• SOURCE MATERIAL

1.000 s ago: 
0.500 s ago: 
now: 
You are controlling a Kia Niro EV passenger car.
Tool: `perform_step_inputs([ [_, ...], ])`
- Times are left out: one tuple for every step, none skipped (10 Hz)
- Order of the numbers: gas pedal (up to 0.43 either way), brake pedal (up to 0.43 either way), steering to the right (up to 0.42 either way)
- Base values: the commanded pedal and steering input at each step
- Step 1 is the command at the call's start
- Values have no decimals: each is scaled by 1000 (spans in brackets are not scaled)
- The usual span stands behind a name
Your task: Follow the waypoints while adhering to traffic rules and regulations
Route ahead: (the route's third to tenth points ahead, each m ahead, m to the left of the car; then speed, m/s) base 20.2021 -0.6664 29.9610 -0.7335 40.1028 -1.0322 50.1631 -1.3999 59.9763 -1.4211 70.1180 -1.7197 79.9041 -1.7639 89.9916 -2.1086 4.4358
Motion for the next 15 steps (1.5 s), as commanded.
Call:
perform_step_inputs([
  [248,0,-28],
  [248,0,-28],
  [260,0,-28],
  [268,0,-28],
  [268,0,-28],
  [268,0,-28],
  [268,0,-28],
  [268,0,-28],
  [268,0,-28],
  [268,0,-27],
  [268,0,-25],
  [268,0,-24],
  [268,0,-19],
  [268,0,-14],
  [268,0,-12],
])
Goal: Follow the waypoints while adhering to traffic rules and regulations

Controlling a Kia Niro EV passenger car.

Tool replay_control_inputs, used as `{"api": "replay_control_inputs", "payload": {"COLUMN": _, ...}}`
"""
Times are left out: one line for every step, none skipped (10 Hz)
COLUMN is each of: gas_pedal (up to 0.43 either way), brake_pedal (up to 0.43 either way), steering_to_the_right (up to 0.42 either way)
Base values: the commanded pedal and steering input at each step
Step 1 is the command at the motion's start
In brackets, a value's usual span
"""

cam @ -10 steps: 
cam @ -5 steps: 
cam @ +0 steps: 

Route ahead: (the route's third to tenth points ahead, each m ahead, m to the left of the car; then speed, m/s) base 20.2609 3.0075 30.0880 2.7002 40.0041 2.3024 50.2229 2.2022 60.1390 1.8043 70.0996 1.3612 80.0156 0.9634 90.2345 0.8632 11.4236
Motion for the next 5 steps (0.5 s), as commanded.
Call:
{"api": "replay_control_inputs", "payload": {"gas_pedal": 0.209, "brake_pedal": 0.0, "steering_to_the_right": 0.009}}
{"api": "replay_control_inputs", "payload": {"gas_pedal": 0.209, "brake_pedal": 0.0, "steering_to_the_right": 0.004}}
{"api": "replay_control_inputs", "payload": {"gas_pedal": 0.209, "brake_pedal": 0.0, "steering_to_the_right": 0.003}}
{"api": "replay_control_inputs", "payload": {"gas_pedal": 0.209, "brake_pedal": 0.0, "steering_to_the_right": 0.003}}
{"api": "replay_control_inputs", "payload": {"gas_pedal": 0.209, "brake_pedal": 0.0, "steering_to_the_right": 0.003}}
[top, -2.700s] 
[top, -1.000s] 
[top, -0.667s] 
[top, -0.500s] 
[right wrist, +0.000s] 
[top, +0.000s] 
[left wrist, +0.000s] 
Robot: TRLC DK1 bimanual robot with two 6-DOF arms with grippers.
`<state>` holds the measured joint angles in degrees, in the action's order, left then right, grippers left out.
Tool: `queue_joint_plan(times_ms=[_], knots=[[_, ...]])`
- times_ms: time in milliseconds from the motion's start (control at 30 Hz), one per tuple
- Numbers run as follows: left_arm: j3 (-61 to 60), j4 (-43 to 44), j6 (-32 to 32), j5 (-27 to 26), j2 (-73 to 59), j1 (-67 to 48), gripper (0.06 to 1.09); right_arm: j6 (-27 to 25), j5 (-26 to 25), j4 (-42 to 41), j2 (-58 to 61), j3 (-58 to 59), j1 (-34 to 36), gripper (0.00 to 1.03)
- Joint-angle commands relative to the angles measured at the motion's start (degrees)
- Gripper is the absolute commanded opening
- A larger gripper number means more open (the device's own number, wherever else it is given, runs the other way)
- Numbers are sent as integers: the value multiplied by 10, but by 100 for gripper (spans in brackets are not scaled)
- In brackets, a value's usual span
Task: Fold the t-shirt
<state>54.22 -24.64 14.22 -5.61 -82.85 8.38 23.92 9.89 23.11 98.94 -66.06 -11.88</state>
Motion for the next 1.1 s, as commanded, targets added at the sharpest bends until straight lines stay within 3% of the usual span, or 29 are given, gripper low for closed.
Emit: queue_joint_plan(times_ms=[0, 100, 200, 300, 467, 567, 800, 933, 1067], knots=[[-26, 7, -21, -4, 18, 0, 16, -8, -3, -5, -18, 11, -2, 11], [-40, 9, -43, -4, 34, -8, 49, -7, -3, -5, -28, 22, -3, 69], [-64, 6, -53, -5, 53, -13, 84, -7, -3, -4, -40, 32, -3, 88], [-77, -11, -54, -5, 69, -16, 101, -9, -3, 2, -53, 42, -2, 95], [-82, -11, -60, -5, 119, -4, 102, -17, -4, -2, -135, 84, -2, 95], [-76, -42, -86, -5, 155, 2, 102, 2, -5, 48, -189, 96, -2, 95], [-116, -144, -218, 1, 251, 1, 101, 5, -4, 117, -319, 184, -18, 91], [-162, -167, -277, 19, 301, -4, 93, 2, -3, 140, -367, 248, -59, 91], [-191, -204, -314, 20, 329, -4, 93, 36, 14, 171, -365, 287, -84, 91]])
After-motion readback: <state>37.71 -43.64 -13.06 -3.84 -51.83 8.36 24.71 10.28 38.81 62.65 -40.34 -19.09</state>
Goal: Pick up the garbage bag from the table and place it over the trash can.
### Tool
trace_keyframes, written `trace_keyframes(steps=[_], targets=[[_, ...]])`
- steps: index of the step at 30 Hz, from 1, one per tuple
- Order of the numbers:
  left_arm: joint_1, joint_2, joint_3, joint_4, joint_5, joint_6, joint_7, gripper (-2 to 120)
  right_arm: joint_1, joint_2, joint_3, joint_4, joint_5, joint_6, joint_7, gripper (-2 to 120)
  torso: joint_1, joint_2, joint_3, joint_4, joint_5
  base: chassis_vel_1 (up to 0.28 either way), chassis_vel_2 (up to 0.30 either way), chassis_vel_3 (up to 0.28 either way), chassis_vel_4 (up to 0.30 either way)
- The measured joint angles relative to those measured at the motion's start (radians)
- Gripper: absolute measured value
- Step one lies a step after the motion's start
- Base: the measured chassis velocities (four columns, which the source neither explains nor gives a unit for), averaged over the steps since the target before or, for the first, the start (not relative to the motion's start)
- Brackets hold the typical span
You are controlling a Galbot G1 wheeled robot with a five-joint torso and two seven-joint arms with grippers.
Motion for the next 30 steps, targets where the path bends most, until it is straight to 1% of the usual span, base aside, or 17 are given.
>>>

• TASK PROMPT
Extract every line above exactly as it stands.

• EXERCISE RESPONSE
1.000 s ago: 
0.500 s ago: 
now: 
You are controlling a Kia Niro EV passenger car.
Tool: `perform_step_inputs([ [_, ...], ])`
- Times are left out: one tuple for every step, none skipped (10 Hz)
- Order of the numbers: gas pedal (up to 0.43 either way), brake pedal (up to 0.43 either way), steering to the right (up to 0.42 either way)
- Base values: the commanded pedal and steering input at each step
- Step 1 is the command at the call's start
- Values have no decimals: each is scaled by 1000 (spans in brackets are not scaled)
- The usual span stands behind a name
Your task: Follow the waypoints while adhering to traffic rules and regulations
Route ahead: (the route's third to tenth points ahead, each m ahead, m to the left of the car; then speed, m/s) base 20.2021 -0.6664 29.9610 -0.7335 40.1028 -1.0322 50.1631 -1.3999 59.9763 -1.4211 70.1180 -1.7197 79.9041 -1.7639 89.9916 -2.1086 4.4358
Motion for the next 15 steps (1.5 s), as commanded.
Call:
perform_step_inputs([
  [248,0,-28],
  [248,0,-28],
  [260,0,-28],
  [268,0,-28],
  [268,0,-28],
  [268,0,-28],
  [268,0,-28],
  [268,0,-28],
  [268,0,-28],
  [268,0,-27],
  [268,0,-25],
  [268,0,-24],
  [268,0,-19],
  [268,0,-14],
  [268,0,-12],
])
Goal: Follow the waypoints while adhering to traffic rules and regulations

Controlling a Kia Niro EV passenger car.

Tool replay_control_inputs, used as `{"api": "replay_control_inputs", "payload": {"COLUMN": _, ...}}`
"""
Times are left out: one line for every step, none skipped (10 Hz)
COLUMN is each of: gas_pedal (up to 0.43 either way), brake_pedal (up to 0.43 either way), steering_to_the_right (up to 0.42 either way)
Base values: the commanded pedal and steering input at each step
Step 1 is the command at the motion's start
In brackets, a value's usual span
"""

cam @ -10 steps: 
cam @ -5 steps: 
cam @ +0 steps: 

Route ahead: (the route's third to tenth points ahead, each m ahead, m to the left of the car; then speed, m/s) base 20.2609 3.0075 30.0880 2.7002 40.0041 2.3024 50.2229 2.2022 60.1390 1.8043 70.0996 1.3612 80.0156 0.9634 90.2345 0.8632 11.4236
Motion for the next 5 steps (0.5 s), as commanded.
Call:
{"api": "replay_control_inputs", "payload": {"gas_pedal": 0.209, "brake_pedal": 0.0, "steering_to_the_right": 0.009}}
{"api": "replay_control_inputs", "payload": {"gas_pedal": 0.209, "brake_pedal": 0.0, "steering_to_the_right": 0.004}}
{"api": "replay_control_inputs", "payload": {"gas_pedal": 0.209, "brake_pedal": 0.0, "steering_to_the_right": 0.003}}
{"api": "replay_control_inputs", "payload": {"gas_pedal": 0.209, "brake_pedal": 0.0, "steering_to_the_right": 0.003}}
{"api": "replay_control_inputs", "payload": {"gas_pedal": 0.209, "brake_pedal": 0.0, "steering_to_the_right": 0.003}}
[top, -2.700s] 
[top, -1.000s] 
[top, -0.667s] 
[top, -0.500s] 
[right wrist, +0.000s] 
[top, +0.000s] 
[left wrist, +0.000s] 
Robot: TRLC DK1 bimanual robot with two 6-DOF arms with grippers.
`<state>` holds the measured joint angles in degrees, in the action's order, left then right, grippers left out.
Tool: `queue_joint_plan(times_ms=[_], knots=[[_, ...]])`
- times_ms: time in milliseconds from the motion's start (control at 30 Hz), one per tuple
- Numbers run as follows: left_arm: j3 (-61 to 60), j4 (-43 to 44), j6 (-32 to 32), j5 (-27 to 26), j2 (-73 to 59), j1 (-67 to 48), gripper (0.06 to 1.09); right_arm: j6 (-27 to 25), j5 (-26 to 25), j4 (-42 to 41), j2 (-58 to 61), j3 (-58 to 59), j1 (-34 to 36), gripper (0.00 to 1.03)
- Joint-angle commands relative to the angles measured at the motion's start (degrees)
- Gripper is the absolute commanded opening
- A larger gripper number means more open (the device's own number, wherever else it is given, runs the other way)
- Numbers are sent as integers: the value multiplied by 10, but by 100 for gripper (spans in brackets are not scaled)
- In brackets, a value's usual span
Task: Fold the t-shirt
<state>54.22 -24.64 14.22 -5.61 -82.85 8.38 23.92 9.89 23.11 98.94 -66.06 -11.88</state>
Motion for the next 1.1 s, as commanded, targets added at the sharpest bends until straight lines stay within 3% of the usual span, or 29 are given, gripper low for closed.
Emit: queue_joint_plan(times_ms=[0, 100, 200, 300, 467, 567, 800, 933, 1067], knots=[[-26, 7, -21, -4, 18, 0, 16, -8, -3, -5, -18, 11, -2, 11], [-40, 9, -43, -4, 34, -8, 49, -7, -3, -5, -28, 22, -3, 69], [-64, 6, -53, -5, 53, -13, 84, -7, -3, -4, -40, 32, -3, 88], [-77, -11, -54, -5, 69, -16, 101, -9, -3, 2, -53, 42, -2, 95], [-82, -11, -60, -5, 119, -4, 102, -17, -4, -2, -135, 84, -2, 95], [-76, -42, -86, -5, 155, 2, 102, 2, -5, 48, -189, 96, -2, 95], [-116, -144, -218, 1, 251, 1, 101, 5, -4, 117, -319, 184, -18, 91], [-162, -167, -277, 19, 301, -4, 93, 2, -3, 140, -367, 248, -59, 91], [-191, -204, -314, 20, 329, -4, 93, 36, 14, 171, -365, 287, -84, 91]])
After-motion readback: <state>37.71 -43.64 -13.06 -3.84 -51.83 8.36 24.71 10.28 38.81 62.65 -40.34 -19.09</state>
Goal: Pick up the garbage bag from the table and place it over the trash can.
### Tool
trace_keyframes, written `trace_keyframes(steps=[_], targets=[[_, ...]])`
- steps: index of the step at 30 Hz, from 1, one per tuple
- Order of the numbers:
  left_arm: joint_1, joint_2, joint_3, joint_4, joint_5, joint_6, joint_7, gripper (-2 to 120)
  right_arm: joint_1, joint_2, joint_3, joint_4, joint_5, joint_6, joint_7, gripper (-2 to 120)
  torso: joint_1, joint_2, joint_3, joint_4, joint_5
  base: chassis_vel_1 (up to 0.28 either way), chassis_vel_2 (up to 0.30 either way), chassis_vel_3 (up to 0.28 either way), chassis_vel_4 (up to 0.30 either way)
- The measured joint angles relative to those measured at the motion's start (radians)
- Gripper: absolute measured value
- Step one lies a step after the motion's start
- Base: the measured chassis velocities (four columns, which the source neither explains nor gives a unit for), averaged over the steps since the target before or, for the first, the start (not relative to the motion's start)
- Brackets hold the typical span
You are controlling a Galbot G1 wheeled robot with a five-joint torso and two seven-joint arms with grippers.
Motion for the next 30 steps, targets where the path bends most, until it is straight to 1% of the usual span, base aside, or 17 are given.
>>>

No further output is needed here.